Organisation and Administration

UNRWA is the largest agency in the United Nations family, employing over 25,000 staff; 99% of UNRWA's employees are locally-recruited Palestinians. [2] (http://www.un.org/unrwa/publications/pdf/uif-june04.pdf) The Agency's headquarters are divided between the Gaza Strip and Amman, Jordan. Its operations are organised into five fields - Jordan, Syria, Lebanon, West Bank and Gaza.

Annual funding for UNRWA is in the order of several hundred million US dollars, of which the majority comes from donor countries. A smaller amount comes directly from the United Nations. Contributions and pledges in 2003 totalled almost $440 million US dollars; the major contributors (based on 2003 figures) were the United States ($134 million), the European Commission ($94 million), the United Kingdom and Sweden.

UNRWA is a subsidiary organ of the UN General Assembly and its mandate is renewed every three years.

Operations

Services provided by UNRWA include health care, education, relief and social services and micro-credit loan programmes.

Education Programme

UNRWA operates one of the largest school systems in the Middle East, with 663 schools employing more than 17,000 teaching and support staff. It has been the main provider of basic education to Palestinian refugee children since 1950. The education programme is UNRWA’s largest area of activity, accounting for half of its regular budget and 70 per cent of its staff. Basic education is available to all registered refugee children free of charge up to around the age of 15. By 2004 there were close to 500,000 students enrolled in 663 schools. UNRWA schools follow the curriculum of their host countries. This allows UNRWA pupils to progress to further education or employment holding locally-recognised qualifications and fits with the sovereignty requirements of countries hosting refugees.

In the 1960s UNRWA schools became the first in the region to achieve full gender equality. Overcrowded classrooms containing 40 or even 50 pupils are common. Almost all of UNRWA’s schools operate on a double shift - where two separate groups of pupils and teachers share the same buildings. Not all refugee children attend UNRWA schools. In Jordan and Syria children have full access to government schools and many attend those because they are close to where they live. UNRWA also operates eight vocational and technical training centres and three teacher training colleges that have places for around 6,200 students.

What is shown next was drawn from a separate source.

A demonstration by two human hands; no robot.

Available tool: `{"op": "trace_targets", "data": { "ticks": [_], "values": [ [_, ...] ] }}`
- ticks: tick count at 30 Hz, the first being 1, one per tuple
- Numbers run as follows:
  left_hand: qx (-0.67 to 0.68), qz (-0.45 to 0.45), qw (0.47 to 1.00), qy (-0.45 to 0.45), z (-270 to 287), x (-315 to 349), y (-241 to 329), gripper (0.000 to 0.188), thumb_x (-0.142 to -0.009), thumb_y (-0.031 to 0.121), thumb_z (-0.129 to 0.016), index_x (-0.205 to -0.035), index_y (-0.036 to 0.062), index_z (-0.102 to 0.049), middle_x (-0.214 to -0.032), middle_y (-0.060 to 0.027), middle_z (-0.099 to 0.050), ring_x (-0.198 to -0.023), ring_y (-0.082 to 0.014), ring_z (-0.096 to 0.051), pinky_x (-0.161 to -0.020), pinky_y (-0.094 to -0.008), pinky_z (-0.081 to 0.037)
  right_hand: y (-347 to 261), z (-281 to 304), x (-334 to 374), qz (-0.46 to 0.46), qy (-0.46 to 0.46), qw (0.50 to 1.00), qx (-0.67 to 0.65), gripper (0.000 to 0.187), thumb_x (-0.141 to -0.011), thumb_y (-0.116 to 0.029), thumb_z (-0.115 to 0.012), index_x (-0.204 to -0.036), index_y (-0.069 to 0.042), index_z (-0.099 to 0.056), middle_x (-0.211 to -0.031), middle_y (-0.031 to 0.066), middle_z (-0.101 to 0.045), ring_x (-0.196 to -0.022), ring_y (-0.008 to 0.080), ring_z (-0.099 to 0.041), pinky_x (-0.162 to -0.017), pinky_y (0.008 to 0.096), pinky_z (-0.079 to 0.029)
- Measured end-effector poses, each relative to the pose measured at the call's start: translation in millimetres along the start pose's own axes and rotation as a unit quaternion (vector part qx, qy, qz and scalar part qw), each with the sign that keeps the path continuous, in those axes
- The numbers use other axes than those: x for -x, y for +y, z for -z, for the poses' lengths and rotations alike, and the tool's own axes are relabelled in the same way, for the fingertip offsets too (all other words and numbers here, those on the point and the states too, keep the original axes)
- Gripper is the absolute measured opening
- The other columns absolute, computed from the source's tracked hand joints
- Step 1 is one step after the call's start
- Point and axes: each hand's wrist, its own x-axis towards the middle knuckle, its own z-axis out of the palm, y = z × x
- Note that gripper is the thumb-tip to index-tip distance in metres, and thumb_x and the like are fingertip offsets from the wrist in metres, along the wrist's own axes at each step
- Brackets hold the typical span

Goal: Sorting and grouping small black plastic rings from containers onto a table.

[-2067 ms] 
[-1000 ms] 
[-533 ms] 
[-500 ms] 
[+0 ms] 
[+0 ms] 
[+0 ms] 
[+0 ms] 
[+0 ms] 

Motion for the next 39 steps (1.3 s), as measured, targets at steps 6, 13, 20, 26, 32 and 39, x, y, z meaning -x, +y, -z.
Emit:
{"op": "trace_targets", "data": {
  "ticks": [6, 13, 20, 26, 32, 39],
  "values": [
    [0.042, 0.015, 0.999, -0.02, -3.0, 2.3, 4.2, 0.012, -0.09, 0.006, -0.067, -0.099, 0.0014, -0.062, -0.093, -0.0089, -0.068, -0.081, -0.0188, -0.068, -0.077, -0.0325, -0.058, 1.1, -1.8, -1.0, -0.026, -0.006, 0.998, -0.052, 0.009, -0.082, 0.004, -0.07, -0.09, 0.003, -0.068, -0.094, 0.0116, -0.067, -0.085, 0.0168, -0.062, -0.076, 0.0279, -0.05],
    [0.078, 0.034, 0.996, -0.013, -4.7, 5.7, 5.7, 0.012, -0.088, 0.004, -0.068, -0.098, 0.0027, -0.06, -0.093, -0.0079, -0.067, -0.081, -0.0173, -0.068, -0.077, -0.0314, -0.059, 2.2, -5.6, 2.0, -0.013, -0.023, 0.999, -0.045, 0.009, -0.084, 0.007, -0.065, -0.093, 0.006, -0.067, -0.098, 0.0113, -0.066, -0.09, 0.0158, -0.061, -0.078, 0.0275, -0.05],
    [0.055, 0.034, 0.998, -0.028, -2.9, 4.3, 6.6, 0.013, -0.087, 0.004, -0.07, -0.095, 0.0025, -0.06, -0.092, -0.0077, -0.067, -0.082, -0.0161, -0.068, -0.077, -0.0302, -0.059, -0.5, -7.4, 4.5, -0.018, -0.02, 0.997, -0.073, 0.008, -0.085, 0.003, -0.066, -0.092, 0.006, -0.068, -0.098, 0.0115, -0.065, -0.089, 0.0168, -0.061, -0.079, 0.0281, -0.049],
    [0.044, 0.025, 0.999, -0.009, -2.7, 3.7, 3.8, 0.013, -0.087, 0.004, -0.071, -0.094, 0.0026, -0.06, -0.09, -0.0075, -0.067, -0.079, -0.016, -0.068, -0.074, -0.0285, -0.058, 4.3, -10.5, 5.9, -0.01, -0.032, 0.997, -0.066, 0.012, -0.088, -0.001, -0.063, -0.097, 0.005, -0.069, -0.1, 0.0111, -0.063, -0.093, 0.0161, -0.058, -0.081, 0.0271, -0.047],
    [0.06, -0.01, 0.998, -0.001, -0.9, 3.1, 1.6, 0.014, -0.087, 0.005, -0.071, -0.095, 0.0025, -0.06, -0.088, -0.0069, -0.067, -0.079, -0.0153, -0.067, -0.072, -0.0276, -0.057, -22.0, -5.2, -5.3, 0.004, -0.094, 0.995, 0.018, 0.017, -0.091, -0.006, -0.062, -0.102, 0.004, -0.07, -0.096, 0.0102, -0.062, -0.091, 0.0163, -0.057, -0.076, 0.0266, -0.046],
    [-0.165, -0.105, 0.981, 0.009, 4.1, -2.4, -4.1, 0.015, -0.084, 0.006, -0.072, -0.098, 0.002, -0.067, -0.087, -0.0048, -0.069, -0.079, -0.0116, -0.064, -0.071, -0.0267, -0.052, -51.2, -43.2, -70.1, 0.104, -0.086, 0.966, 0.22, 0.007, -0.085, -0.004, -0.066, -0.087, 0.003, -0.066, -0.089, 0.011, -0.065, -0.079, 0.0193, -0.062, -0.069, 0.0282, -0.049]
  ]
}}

Relief and Social Services Programme

In Palestinian refugee society, families without a male bread winner are often very vulnerable. Those headed by a widow, a divorcee or a disabled father often live in dire poverty. UNRWA provides food aid, cash assistance and help with shelter repairs to these families. Fewer than six percent of refugees qualify as hardship cases, with the largest number being in Lebanon where restrictions on Palestinians entering the Lebanese job market cause severe hardship. Children from special hardship case families are given preferential access to the Agency’s vocational training centres, while women in such families are encouraged to join UNRWA’s women’s programme centres. In these centres, training, advice and childcare are available to encourage female refugees’ social development.

Rations are distributed to families in UNRWA’s special hardship category every quarter. The yearly value of the food is just over US$ 100 per person and most of it is received by the agency in the form of in-kind donations of basic foodstuff, such as flour, rice and dried milk. Finances permitting, the Agency also provides small cash grants to very poor refugee families to help with the purchase of items such as school uniforms and school books or as crisis grants, for example if they lose all their possessions in a house fire.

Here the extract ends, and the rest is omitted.